··· Supplied data

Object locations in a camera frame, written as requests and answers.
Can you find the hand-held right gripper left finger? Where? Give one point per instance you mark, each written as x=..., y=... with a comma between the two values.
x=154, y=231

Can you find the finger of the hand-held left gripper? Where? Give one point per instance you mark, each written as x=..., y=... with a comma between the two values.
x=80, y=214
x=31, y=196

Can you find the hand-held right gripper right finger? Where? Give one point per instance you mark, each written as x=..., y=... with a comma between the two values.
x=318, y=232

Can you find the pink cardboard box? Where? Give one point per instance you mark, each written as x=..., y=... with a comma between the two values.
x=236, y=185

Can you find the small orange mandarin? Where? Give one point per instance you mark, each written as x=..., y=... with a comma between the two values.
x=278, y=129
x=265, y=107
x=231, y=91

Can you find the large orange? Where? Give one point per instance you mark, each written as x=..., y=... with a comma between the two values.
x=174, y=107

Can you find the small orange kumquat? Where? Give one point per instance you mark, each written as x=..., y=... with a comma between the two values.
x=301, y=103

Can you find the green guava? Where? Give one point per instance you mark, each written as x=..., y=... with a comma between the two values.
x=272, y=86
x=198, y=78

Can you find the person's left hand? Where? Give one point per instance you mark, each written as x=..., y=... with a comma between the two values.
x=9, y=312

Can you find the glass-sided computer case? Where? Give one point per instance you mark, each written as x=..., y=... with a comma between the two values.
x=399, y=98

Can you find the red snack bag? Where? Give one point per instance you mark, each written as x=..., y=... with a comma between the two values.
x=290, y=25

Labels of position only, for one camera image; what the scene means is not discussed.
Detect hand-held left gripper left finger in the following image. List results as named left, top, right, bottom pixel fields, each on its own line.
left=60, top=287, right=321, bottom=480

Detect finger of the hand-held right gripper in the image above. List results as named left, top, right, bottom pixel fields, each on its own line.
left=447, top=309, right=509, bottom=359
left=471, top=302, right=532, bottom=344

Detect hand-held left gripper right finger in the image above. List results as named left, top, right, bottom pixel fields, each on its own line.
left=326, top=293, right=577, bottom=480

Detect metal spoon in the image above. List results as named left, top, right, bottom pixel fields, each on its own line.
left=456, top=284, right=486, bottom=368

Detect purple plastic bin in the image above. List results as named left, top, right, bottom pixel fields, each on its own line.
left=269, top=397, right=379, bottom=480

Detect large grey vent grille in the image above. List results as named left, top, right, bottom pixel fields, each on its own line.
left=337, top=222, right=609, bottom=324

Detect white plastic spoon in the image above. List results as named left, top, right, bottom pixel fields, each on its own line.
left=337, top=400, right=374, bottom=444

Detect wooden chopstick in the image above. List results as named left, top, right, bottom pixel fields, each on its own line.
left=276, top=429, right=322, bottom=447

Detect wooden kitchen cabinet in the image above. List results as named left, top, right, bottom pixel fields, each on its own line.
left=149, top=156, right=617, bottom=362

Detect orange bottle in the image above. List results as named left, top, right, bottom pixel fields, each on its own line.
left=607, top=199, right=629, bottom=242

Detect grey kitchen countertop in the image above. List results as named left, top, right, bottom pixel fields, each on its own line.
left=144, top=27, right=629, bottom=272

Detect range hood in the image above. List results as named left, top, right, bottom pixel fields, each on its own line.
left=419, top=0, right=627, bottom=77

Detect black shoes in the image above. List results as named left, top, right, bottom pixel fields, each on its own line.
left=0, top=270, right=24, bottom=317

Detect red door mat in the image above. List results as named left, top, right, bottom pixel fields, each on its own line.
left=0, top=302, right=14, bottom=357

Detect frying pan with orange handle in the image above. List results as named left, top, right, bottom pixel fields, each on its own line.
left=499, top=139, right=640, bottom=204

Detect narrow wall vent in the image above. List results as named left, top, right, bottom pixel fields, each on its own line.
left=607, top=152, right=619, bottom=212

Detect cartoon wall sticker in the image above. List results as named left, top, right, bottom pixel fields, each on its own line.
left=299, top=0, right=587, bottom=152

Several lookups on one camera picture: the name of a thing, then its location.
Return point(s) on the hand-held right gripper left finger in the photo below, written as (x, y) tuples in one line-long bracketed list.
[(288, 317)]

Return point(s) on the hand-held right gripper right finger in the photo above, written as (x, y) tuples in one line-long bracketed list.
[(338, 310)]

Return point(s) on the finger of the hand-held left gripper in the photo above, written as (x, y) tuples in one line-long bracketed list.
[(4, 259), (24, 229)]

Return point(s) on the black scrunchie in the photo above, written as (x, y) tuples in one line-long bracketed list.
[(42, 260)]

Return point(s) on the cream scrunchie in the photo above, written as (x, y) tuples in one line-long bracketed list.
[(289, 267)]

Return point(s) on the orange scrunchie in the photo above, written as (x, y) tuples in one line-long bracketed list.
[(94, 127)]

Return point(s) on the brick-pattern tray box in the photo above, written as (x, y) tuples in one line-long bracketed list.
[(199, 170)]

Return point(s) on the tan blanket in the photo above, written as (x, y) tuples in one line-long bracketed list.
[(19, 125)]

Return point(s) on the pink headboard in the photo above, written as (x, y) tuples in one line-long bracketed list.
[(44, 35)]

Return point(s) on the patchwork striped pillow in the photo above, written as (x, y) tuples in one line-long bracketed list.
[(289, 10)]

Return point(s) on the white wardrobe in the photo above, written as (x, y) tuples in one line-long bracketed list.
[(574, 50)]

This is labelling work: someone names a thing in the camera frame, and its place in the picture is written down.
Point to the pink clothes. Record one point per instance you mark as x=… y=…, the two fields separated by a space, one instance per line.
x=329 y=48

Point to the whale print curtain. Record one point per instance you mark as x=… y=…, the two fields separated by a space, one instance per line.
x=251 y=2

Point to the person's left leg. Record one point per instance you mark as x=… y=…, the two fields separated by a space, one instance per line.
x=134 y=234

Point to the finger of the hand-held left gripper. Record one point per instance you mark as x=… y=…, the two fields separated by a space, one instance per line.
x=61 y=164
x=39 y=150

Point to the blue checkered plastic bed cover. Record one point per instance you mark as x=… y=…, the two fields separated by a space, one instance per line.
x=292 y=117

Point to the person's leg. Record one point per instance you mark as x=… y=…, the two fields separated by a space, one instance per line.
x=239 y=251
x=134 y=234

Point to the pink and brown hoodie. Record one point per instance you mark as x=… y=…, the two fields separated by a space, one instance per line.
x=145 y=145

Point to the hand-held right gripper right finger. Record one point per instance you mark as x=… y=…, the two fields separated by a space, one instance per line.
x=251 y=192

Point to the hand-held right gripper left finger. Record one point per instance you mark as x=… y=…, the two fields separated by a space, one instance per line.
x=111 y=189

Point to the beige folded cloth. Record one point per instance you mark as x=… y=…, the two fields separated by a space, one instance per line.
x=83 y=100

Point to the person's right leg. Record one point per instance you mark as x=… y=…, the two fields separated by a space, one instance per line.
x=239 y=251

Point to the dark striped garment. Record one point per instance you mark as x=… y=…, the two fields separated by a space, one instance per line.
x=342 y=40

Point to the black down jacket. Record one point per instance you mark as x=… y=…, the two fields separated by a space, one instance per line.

······

- **Task to carry out**: When you answer, retype all of the material exactly as it appears above.

- **Solution to this problem**:
Object locations in a camera frame, written as requests and answers.
Can you find the hand-held right gripper left finger? Where? Give one point per instance you mark, each written as x=..., y=... with a comma between the two values.
x=154, y=231

Can you find the finger of the hand-held left gripper? Where? Give one point per instance you mark, each written as x=..., y=... with a comma between the two values.
x=80, y=214
x=31, y=196

Can you find the hand-held right gripper right finger? Where? Give one point per instance you mark, each written as x=..., y=... with a comma between the two values.
x=318, y=232

Can you find the pink cardboard box? Where? Give one point per instance you mark, each written as x=..., y=... with a comma between the two values.
x=236, y=185

Can you find the small orange mandarin? Where? Give one point per instance you mark, each written as x=..., y=... with a comma between the two values.
x=278, y=129
x=265, y=107
x=231, y=91

Can you find the large orange? Where? Give one point per instance you mark, each written as x=..., y=... with a comma between the two values.
x=174, y=107

Can you find the small orange kumquat? Where? Give one point per instance you mark, each written as x=..., y=... with a comma between the two values.
x=301, y=103

Can you find the green guava? Where? Give one point per instance you mark, each written as x=..., y=... with a comma between the two values.
x=272, y=86
x=198, y=78

Can you find the person's left hand? Where? Give one point per instance you mark, each written as x=..., y=... with a comma between the two values.
x=9, y=312

Can you find the glass-sided computer case? Where? Give one point per instance you mark, each written as x=..., y=... with a comma between the two values.
x=399, y=98

Can you find the red snack bag? Where? Give one point per instance you mark, each written as x=..., y=... with a comma between the two values.
x=290, y=25

Labels of position only, for one camera image; what the scene means is not discussed.
Detect hand-held left gripper left finger in the following image. List results as named left, top, right, bottom pixel fields, each on its own line.
left=60, top=287, right=321, bottom=480

Detect finger of the hand-held right gripper in the image above. List results as named left, top, right, bottom pixel fields, each on its own line.
left=447, top=309, right=509, bottom=359
left=471, top=302, right=532, bottom=344

Detect hand-held left gripper right finger in the image above. List results as named left, top, right, bottom pixel fields, each on its own line.
left=326, top=293, right=577, bottom=480

Detect metal spoon in the image above. List results as named left, top, right, bottom pixel fields, each on its own line.
left=456, top=284, right=486, bottom=368

Detect purple plastic bin in the image above. List results as named left, top, right, bottom pixel fields, each on its own line.
left=269, top=397, right=379, bottom=480

Detect large grey vent grille in the image above. List results as named left, top, right, bottom pixel fields, each on its own line.
left=337, top=222, right=609, bottom=324

Detect white plastic spoon in the image above. List results as named left, top, right, bottom pixel fields, each on its own line.
left=337, top=400, right=374, bottom=444

Detect wooden chopstick in the image above. List results as named left, top, right, bottom pixel fields, each on its own line.
left=276, top=429, right=322, bottom=447

Detect wooden kitchen cabinet in the image above. List results as named left, top, right, bottom pixel fields, each on its own line.
left=149, top=156, right=617, bottom=362

Detect orange bottle in the image above. List results as named left, top, right, bottom pixel fields, each on its own line.
left=607, top=199, right=629, bottom=242

Detect grey kitchen countertop in the image above. List results as named left, top, right, bottom pixel fields, each on its own line.
left=144, top=27, right=629, bottom=272

Detect range hood in the image above. List results as named left, top, right, bottom pixel fields, each on its own line.
left=419, top=0, right=627, bottom=77

Detect black shoes in the image above. List results as named left, top, right, bottom pixel fields, each on its own line.
left=0, top=270, right=24, bottom=317

Detect red door mat in the image above. List results as named left, top, right, bottom pixel fields, each on its own line.
left=0, top=302, right=14, bottom=357

Detect frying pan with orange handle in the image above. List results as named left, top, right, bottom pixel fields, each on its own line.
left=499, top=139, right=640, bottom=204

Detect narrow wall vent in the image above. List results as named left, top, right, bottom pixel fields, each on its own line.
left=607, top=152, right=619, bottom=212

Detect cartoon wall sticker in the image above. List results as named left, top, right, bottom pixel fields, each on its own line.
left=299, top=0, right=587, bottom=152

Several lookups on one camera picture: the name of a thing, then its location.
Return point(s) on the hand-held right gripper left finger in the photo below, written as (x, y) tuples in one line-long bracketed list.
[(288, 317)]

Return point(s) on the hand-held right gripper right finger in the photo above, written as (x, y) tuples in one line-long bracketed list.
[(338, 310)]

Return point(s) on the finger of the hand-held left gripper in the photo above, written as (x, y) tuples in one line-long bracketed list.
[(4, 259), (24, 229)]

Return point(s) on the black scrunchie in the photo above, written as (x, y) tuples in one line-long bracketed list.
[(42, 260)]

Return point(s) on the cream scrunchie in the photo above, written as (x, y) tuples in one line-long bracketed list.
[(289, 267)]

Return point(s) on the orange scrunchie in the photo above, written as (x, y) tuples in one line-long bracketed list.
[(94, 127)]

Return point(s) on the brick-pattern tray box in the photo above, written as (x, y) tuples in one line-long bracketed list.
[(199, 170)]

Return point(s) on the tan blanket in the photo above, written as (x, y) tuples in one line-long bracketed list.
[(19, 125)]

Return point(s) on the pink headboard in the photo above, written as (x, y) tuples in one line-long bracketed list.
[(44, 35)]

Return point(s) on the patchwork striped pillow in the photo above, written as (x, y) tuples in one line-long bracketed list.
[(289, 10)]

Return point(s) on the white wardrobe in the photo above, written as (x, y) tuples in one line-long bracketed list.
[(574, 50)]

This is labelling work: someone names a thing in the camera frame, and its place in the picture is written down.
Point to the pink clothes. Record one point per instance you mark as x=… y=…, the two fields separated by a space, one instance per line.
x=329 y=48

Point to the whale print curtain. Record one point per instance you mark as x=… y=…, the two fields separated by a space, one instance per line.
x=251 y=2

Point to the person's left leg. Record one point per instance you mark as x=… y=…, the two fields separated by a space, one instance per line.
x=134 y=234

Point to the finger of the hand-held left gripper. Record one point per instance you mark as x=… y=…, the two fields separated by a space, one instance per line.
x=61 y=164
x=39 y=150

Point to the blue checkered plastic bed cover. Record one point per instance you mark as x=… y=…, the two fields separated by a space, one instance per line.
x=292 y=117

Point to the person's leg. Record one point per instance you mark as x=… y=…, the two fields separated by a space, one instance per line.
x=239 y=251
x=134 y=234

Point to the pink and brown hoodie. Record one point per instance you mark as x=… y=…, the two fields separated by a space, one instance per line.
x=145 y=145

Point to the hand-held right gripper right finger. Record one point per instance you mark as x=… y=…, the two fields separated by a space, one instance per line.
x=251 y=192

Point to the hand-held right gripper left finger. Record one point per instance you mark as x=… y=…, the two fields separated by a space, one instance per line.
x=111 y=189

Point to the beige folded cloth. Record one point per instance you mark as x=… y=…, the two fields separated by a space, one instance per line.
x=83 y=100

Point to the person's right leg. Record one point per instance you mark as x=… y=…, the two fields separated by a space, one instance per line.
x=239 y=251

Point to the dark striped garment. Record one point per instance you mark as x=… y=…, the two fields separated by a space, one instance per line.
x=342 y=40

Point to the black down jacket. Record one point per instance you mark as x=… y=…, the two fields separated by a space, one instance per line.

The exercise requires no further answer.